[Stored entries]
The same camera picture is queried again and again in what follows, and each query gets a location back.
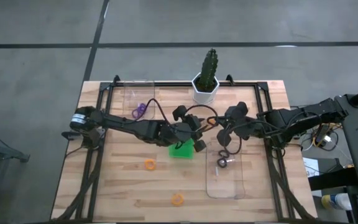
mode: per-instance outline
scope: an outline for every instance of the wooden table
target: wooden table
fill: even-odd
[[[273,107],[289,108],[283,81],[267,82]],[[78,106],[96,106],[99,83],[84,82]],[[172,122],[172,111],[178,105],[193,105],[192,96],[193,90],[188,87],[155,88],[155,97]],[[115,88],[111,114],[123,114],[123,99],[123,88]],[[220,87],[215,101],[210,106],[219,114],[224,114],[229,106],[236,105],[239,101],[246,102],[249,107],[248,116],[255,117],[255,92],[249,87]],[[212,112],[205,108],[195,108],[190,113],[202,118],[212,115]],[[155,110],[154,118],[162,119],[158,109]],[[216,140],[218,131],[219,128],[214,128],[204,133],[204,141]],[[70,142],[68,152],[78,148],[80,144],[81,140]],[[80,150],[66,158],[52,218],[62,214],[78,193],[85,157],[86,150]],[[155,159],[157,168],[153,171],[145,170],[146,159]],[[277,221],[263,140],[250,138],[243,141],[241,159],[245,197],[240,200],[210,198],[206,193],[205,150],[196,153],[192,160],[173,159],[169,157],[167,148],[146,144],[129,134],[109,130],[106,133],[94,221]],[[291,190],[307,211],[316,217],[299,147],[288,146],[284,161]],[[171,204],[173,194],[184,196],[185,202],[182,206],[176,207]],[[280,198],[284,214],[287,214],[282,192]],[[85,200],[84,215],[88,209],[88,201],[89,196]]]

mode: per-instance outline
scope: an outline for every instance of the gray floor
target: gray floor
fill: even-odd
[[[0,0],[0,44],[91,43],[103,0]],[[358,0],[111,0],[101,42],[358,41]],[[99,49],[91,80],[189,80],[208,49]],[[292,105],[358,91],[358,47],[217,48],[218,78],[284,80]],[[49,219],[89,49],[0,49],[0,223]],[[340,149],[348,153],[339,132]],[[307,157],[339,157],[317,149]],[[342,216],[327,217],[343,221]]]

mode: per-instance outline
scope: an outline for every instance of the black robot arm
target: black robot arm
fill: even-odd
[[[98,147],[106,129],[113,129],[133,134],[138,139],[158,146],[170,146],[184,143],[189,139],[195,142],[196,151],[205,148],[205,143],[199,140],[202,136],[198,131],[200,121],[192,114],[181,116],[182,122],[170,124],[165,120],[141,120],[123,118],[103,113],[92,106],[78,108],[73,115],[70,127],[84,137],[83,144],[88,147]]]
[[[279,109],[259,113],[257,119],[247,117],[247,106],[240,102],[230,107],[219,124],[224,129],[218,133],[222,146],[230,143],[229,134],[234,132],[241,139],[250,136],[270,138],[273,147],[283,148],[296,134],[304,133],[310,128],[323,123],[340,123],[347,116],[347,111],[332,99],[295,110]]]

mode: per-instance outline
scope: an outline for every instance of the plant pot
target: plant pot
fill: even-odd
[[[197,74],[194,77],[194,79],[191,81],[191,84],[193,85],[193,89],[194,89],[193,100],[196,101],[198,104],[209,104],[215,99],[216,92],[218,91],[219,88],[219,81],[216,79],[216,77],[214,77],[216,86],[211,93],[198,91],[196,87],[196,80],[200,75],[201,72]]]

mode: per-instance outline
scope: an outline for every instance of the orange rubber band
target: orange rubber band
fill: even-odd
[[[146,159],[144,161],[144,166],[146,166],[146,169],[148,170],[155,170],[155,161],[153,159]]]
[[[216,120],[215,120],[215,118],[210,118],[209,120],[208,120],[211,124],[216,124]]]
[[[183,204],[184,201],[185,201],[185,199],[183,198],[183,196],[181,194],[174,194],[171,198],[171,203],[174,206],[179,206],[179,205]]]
---
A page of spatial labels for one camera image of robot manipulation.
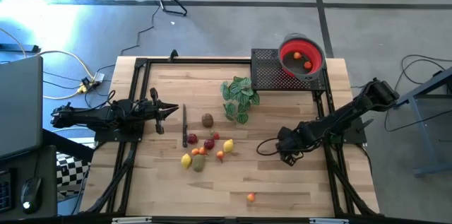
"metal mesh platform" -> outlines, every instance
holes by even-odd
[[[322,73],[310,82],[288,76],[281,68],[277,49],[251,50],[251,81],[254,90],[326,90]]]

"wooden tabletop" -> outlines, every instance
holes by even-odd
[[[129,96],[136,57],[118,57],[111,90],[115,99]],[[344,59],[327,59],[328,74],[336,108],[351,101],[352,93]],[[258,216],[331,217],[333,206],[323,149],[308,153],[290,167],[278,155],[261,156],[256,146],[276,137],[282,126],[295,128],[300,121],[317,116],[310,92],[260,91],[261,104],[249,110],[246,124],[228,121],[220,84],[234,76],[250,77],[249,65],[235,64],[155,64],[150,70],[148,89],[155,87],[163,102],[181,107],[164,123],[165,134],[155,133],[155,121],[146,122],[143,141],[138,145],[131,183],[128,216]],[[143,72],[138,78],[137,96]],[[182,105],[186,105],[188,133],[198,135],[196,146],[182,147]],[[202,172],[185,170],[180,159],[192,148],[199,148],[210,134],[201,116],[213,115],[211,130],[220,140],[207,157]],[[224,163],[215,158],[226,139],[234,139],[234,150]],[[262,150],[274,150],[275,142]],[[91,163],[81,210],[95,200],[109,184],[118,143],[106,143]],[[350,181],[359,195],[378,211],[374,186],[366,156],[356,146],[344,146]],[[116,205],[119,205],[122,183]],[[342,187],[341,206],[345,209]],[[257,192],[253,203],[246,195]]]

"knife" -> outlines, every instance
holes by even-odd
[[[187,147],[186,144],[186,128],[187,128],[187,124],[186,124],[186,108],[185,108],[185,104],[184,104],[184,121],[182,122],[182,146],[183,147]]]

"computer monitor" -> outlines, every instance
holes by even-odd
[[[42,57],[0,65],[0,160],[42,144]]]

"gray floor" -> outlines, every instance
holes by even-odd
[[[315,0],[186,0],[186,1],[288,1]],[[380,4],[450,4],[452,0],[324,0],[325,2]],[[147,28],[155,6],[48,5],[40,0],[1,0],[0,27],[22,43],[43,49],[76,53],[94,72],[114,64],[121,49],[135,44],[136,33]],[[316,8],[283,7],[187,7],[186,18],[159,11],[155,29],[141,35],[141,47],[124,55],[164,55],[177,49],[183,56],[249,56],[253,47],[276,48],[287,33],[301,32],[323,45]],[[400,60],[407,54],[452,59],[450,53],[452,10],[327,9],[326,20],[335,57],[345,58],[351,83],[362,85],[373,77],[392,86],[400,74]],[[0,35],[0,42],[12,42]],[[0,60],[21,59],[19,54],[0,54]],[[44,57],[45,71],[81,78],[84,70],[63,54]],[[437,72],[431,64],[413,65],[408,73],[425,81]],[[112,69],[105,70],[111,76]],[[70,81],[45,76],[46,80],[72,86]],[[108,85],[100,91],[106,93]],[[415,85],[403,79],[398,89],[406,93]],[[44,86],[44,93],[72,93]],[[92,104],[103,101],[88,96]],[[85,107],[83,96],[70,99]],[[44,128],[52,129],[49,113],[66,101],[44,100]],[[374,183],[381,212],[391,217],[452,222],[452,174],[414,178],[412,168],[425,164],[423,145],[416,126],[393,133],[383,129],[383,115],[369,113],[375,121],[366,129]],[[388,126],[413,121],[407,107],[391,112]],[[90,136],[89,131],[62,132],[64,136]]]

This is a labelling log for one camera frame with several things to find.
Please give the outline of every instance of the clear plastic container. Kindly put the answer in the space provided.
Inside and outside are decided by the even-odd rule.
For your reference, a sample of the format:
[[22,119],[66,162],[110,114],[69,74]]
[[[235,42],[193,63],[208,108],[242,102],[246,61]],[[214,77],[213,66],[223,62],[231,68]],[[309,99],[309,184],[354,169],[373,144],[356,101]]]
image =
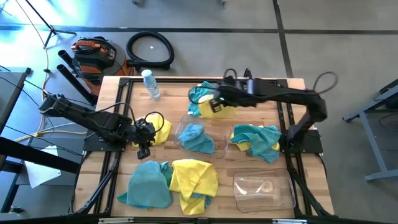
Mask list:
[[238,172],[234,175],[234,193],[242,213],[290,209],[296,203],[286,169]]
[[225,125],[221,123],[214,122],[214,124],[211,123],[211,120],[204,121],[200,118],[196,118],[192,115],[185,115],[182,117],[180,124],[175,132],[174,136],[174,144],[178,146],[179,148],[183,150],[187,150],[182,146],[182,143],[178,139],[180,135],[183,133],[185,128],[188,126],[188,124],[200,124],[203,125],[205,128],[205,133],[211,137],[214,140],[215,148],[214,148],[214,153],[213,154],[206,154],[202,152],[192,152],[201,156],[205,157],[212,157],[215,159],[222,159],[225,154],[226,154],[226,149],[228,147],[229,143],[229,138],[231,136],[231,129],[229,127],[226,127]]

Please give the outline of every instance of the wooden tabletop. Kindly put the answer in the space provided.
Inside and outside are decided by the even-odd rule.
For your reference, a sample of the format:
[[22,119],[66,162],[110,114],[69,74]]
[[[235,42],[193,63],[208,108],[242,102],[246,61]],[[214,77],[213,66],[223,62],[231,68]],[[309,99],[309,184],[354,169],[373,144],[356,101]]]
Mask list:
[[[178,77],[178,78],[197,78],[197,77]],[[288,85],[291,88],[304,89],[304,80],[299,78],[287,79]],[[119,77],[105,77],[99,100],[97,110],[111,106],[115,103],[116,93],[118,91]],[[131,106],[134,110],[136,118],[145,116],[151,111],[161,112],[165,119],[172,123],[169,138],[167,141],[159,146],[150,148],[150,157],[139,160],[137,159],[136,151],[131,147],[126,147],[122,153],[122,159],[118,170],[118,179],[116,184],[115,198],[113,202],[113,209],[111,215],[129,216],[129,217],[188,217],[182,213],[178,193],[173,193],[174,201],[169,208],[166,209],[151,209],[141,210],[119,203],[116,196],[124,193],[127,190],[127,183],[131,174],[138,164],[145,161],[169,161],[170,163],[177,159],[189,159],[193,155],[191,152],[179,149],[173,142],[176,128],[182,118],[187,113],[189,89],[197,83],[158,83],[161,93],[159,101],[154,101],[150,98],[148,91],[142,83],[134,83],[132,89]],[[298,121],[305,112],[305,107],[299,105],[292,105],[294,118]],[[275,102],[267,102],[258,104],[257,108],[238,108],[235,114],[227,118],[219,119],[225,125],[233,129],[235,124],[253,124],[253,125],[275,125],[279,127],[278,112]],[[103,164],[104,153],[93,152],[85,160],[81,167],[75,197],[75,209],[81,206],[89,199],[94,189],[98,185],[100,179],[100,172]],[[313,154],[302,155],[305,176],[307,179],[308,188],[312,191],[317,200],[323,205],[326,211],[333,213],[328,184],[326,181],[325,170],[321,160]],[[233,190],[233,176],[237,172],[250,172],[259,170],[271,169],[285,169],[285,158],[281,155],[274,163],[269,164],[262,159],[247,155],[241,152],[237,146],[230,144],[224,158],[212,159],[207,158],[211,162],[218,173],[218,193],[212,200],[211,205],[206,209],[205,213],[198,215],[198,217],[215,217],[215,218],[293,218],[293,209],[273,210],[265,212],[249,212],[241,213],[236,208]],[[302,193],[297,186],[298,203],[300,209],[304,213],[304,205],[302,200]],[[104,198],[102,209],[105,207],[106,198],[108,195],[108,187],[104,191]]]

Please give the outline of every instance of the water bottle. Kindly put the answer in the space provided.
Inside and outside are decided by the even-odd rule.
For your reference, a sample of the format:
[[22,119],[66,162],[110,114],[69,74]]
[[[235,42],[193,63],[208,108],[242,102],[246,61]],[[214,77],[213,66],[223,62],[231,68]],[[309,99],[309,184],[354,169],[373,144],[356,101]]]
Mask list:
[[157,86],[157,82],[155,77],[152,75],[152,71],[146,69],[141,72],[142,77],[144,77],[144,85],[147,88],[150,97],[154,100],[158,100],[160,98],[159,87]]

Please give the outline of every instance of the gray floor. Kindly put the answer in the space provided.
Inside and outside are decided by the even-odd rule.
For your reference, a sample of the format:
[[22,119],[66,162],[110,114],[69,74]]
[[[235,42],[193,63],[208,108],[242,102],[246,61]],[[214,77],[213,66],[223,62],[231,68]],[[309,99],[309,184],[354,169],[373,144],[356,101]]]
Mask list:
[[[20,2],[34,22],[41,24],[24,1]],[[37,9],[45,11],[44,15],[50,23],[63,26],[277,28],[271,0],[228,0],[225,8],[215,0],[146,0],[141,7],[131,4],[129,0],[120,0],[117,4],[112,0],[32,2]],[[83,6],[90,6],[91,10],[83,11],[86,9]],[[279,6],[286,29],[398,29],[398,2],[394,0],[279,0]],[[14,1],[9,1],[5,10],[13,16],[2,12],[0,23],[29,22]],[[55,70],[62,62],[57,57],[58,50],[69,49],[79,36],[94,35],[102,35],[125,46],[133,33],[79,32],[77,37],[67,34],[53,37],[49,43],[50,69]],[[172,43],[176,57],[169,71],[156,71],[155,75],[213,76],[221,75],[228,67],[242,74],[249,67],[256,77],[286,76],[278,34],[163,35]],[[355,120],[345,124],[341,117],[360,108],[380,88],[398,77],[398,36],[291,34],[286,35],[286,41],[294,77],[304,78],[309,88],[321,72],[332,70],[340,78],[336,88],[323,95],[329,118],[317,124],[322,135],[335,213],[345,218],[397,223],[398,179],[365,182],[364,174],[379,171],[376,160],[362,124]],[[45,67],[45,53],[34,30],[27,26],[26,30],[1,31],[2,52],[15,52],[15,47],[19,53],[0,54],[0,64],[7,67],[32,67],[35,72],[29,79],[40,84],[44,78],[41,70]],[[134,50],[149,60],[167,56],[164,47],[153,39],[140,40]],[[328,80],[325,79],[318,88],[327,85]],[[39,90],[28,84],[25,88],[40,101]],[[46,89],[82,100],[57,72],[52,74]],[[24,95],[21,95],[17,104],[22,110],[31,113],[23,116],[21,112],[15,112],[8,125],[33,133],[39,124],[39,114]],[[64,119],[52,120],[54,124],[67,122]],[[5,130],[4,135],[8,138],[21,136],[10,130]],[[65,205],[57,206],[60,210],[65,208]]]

# Exercise details:
Start with the line above containing "The same camera" and end with the line containing "target: wooden table". Set down that stretch exactly, without any pictures.

# Reply to the exercise:
The same camera picture is queried again and again in what follows, and each query gets a location back.
mode: per-instance outline
scope: an outline for every instance of the wooden table
target: wooden table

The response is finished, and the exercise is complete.